[Records excerpted from a collection]
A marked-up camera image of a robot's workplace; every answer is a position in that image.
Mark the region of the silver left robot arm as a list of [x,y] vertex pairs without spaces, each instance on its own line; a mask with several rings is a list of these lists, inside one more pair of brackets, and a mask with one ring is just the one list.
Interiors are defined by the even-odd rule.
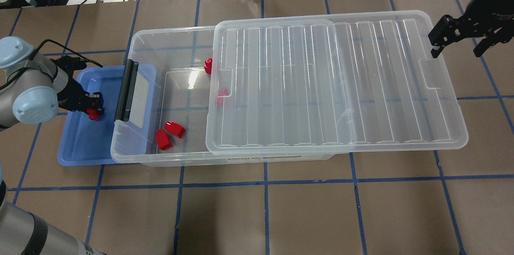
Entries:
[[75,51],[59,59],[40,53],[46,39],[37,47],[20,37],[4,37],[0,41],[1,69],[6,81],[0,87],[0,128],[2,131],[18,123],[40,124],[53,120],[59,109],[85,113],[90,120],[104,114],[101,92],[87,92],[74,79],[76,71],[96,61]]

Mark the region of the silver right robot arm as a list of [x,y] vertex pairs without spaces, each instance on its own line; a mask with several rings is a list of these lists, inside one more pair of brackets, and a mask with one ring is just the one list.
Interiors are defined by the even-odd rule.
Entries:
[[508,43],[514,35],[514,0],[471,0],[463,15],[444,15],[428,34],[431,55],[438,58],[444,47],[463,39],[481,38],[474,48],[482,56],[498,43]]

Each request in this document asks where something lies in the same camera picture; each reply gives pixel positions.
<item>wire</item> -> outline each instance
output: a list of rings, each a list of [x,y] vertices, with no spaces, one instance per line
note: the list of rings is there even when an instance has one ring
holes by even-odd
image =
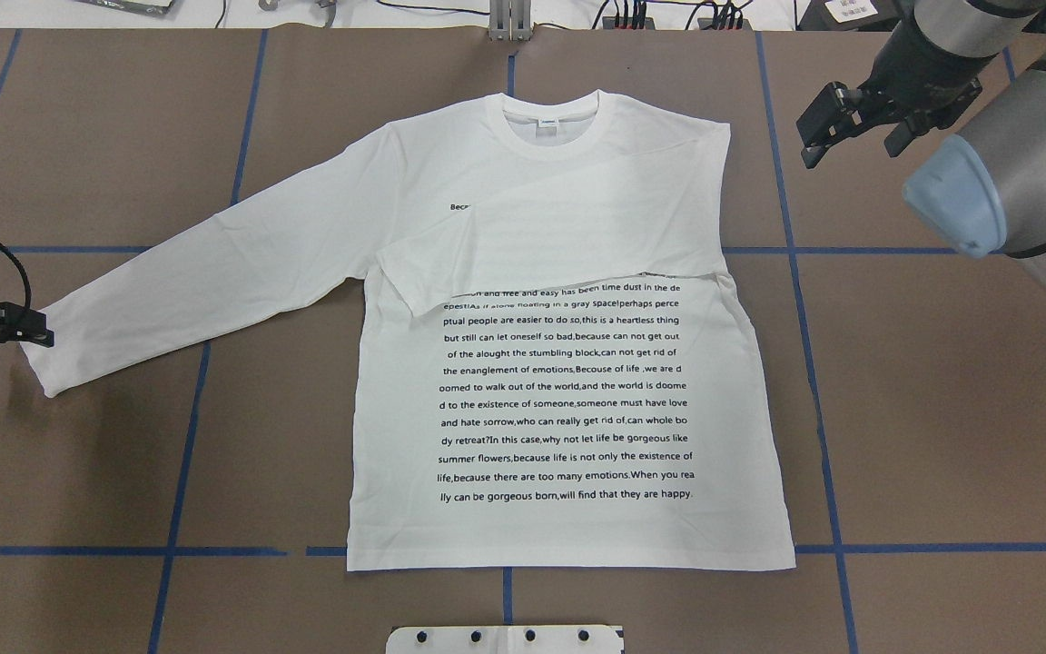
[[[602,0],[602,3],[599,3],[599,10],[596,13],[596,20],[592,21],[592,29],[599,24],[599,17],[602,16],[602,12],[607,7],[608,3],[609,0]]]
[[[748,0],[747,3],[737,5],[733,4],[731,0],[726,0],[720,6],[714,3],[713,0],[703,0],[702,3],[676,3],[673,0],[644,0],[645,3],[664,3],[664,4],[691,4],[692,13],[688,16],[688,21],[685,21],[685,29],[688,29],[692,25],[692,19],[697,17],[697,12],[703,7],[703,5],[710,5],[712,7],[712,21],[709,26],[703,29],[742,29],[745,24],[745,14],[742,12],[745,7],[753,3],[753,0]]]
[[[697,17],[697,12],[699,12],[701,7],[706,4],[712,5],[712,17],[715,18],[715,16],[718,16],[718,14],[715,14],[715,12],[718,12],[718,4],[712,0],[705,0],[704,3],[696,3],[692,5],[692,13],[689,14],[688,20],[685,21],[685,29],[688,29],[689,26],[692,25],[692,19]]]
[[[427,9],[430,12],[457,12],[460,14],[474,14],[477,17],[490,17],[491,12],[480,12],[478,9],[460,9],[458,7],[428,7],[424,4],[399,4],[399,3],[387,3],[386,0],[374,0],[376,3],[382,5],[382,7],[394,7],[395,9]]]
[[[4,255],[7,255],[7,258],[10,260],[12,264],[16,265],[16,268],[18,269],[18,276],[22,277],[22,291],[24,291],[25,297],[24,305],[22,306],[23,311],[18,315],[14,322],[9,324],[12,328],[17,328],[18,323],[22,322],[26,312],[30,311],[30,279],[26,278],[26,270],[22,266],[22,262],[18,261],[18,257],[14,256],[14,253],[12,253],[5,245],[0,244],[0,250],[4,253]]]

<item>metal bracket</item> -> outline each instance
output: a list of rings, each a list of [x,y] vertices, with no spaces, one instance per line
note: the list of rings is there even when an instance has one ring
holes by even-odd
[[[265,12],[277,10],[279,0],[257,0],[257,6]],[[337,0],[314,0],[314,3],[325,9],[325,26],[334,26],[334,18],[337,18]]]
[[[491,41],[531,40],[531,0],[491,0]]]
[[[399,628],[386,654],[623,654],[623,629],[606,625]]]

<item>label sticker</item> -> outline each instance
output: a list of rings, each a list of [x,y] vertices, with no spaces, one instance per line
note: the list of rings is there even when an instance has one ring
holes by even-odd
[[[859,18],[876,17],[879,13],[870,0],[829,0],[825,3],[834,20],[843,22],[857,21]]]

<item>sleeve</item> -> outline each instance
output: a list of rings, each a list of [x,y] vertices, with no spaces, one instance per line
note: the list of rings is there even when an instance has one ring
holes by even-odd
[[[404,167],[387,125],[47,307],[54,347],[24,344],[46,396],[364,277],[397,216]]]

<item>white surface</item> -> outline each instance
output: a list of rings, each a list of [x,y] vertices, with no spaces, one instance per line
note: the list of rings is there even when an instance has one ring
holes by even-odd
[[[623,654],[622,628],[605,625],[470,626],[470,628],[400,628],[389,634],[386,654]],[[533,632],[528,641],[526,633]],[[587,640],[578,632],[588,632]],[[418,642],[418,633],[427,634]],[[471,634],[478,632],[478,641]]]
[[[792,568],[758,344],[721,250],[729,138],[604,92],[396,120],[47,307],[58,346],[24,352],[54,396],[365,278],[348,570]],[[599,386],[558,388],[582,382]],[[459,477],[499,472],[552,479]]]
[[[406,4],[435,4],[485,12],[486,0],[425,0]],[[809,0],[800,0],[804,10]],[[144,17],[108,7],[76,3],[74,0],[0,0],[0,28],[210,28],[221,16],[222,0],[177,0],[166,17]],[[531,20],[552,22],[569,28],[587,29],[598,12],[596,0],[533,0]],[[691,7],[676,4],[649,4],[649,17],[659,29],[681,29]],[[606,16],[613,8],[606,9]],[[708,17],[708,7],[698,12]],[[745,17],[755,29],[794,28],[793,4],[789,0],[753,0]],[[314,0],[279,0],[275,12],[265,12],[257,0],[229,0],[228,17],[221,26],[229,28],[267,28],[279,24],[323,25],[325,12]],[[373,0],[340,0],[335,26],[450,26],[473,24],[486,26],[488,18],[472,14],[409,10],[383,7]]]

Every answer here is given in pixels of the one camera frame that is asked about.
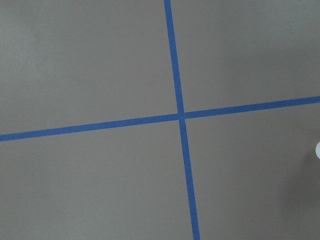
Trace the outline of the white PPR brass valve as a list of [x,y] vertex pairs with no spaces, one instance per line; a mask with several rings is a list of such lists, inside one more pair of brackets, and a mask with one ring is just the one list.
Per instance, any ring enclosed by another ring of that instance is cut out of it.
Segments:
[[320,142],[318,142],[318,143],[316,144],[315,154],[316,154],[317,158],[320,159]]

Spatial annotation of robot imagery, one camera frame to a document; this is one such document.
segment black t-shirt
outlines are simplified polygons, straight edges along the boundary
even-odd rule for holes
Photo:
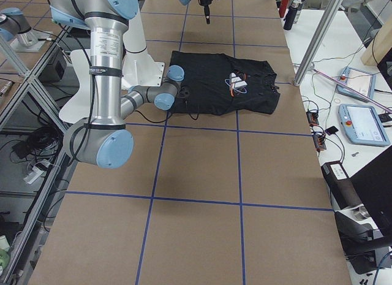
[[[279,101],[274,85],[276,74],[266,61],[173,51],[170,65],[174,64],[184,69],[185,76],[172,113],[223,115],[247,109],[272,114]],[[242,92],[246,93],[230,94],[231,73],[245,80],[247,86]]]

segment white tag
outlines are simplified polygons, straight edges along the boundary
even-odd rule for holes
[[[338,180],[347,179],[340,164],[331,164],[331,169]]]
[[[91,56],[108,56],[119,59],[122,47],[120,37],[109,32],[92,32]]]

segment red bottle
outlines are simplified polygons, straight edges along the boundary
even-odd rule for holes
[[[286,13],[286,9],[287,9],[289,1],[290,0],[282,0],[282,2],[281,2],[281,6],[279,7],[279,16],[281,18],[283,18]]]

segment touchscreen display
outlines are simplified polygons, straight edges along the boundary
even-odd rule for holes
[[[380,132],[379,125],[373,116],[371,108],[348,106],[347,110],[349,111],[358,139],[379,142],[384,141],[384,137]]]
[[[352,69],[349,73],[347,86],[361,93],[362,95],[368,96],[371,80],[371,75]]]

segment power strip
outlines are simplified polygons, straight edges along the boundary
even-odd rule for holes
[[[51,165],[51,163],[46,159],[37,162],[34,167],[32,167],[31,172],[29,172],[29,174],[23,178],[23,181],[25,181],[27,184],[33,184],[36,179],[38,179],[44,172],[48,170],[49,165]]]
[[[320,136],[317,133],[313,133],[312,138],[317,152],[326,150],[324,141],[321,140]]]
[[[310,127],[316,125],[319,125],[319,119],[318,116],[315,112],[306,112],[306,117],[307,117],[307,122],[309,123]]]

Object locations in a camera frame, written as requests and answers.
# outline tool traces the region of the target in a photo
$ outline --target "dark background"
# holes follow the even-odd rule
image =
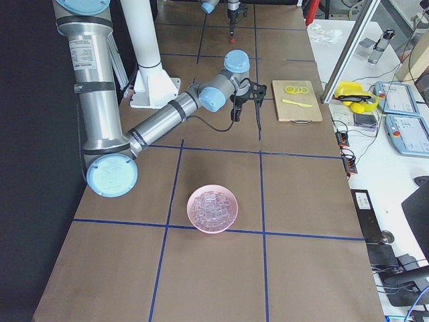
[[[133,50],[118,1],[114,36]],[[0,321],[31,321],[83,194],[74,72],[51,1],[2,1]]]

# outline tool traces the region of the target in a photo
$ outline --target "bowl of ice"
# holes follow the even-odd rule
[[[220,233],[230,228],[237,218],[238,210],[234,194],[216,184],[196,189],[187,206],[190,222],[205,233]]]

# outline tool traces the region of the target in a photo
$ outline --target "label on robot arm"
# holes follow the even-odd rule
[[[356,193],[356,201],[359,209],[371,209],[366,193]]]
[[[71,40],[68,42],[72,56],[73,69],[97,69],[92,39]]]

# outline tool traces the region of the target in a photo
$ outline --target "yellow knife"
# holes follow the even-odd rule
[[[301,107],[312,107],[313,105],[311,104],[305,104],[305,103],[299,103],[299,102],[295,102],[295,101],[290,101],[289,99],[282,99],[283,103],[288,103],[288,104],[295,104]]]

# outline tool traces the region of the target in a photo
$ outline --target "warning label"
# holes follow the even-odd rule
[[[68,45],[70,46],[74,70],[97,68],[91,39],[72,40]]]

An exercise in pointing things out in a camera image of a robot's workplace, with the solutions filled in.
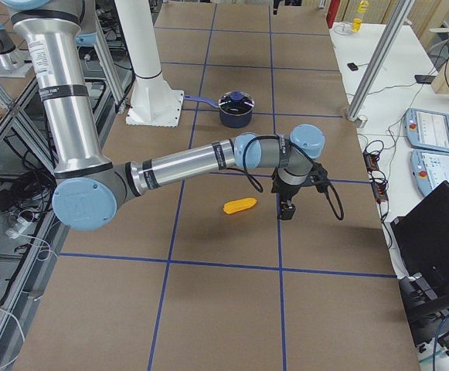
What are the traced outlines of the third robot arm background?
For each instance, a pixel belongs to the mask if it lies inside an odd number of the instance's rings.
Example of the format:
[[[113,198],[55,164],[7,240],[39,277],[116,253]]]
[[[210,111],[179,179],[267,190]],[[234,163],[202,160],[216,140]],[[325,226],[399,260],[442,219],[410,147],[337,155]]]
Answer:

ASSIGNED TASK =>
Could you print, exactly and with nothing else, the lines from the one containing "Example of the" through the last line of the records above?

RESULT OF THE TASK =>
Example of the format:
[[[113,198],[55,164],[7,240],[39,277],[116,253]]]
[[[210,111],[179,179],[267,190]],[[234,163],[202,160],[216,140]],[[325,226],[399,260],[442,219],[410,147],[337,155]]]
Answer:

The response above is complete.